_Exercise brief_
Within the lines below, the span from the line with "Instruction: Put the" to the line with "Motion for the", both ends included, is to be reproduced exactly, with pictures omitted.

_Dataset section_
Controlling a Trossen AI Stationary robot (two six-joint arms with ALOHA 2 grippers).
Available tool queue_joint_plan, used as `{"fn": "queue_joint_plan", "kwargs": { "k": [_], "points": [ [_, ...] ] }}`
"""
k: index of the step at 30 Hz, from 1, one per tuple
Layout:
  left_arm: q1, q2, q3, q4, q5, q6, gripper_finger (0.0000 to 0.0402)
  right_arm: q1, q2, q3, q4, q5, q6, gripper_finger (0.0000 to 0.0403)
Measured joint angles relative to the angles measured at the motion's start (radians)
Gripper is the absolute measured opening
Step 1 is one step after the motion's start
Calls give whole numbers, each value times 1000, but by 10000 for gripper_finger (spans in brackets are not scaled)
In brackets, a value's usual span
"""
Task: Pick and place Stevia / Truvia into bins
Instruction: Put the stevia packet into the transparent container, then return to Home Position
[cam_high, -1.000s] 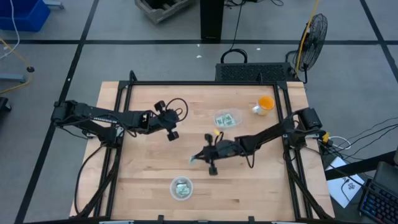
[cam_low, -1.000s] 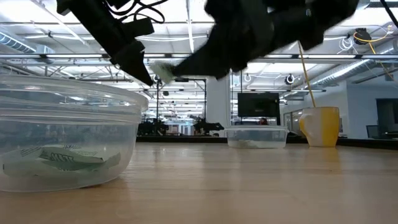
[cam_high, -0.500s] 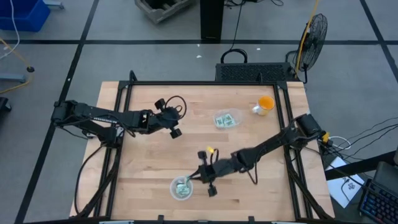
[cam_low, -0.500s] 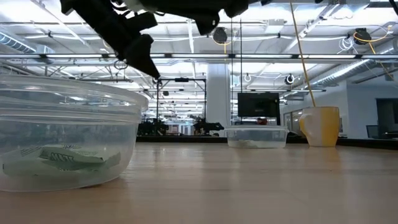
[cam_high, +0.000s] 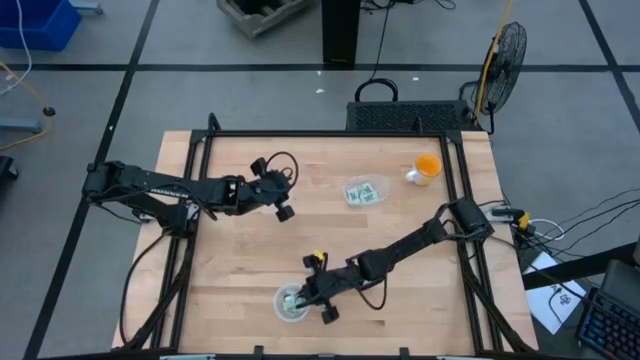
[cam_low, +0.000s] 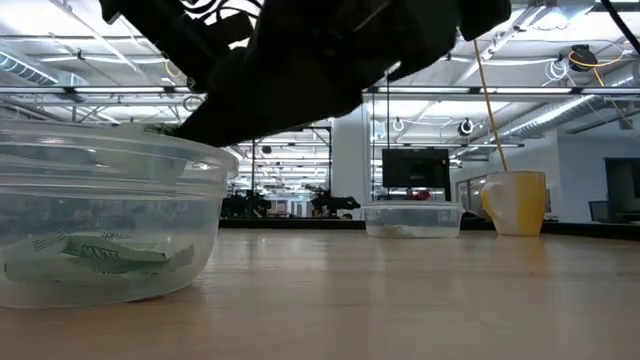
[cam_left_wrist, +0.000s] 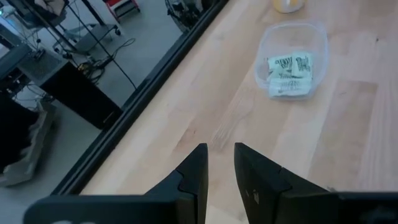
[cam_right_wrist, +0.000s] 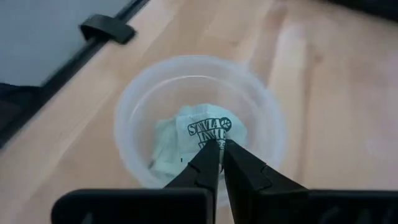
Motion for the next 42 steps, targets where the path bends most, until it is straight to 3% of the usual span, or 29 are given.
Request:
{"fn": "queue_joint_plan", "kwargs": {
  "k": [6,16,22,26,31,34,42],
  "points": [
    [0,0,0,5,12,-28,85,-6,1,0,-34,-59,38,22],
    [0,0,0,10,13,-44,85,5,1,0,-24,-56,-64,112],
    [0,-2,0,13,13,-46,85,5,-34,-2,-10,-54,-156,136],
    [0,-60,2,17,15,-46,85,6,-149,-1,-79,14,-273,129],
    [-6,-206,1,-73,16,-48,85,5,-348,-1,-288,237,-229,114],
    [-17,-313,1,-145,40,-56,85,6,-477,-1,-432,318,-200,109],
    [-50,-593,1,-433,58,-73,85,14,-783,-1,-806,310,127,109]
  ]
}}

_Exercise result_
Instruction: Put the stevia packet into the transparent container, then return to Home Position
[cam_high, -1.000s] 
[cam_low, -1.000s] 
[cam_high, -0.500s] 
[cam_low, -0.500s] 
[cam_high, +0.000s] 
[cam_low, +0.000s] 
[cam_left_wrist, +0.000s] 
[cam_right_wrist, +0.000s] 
Motion for the next 42 steps, targets where the path bends most, until it is straight to 3% of the usual span, or 29 are given.

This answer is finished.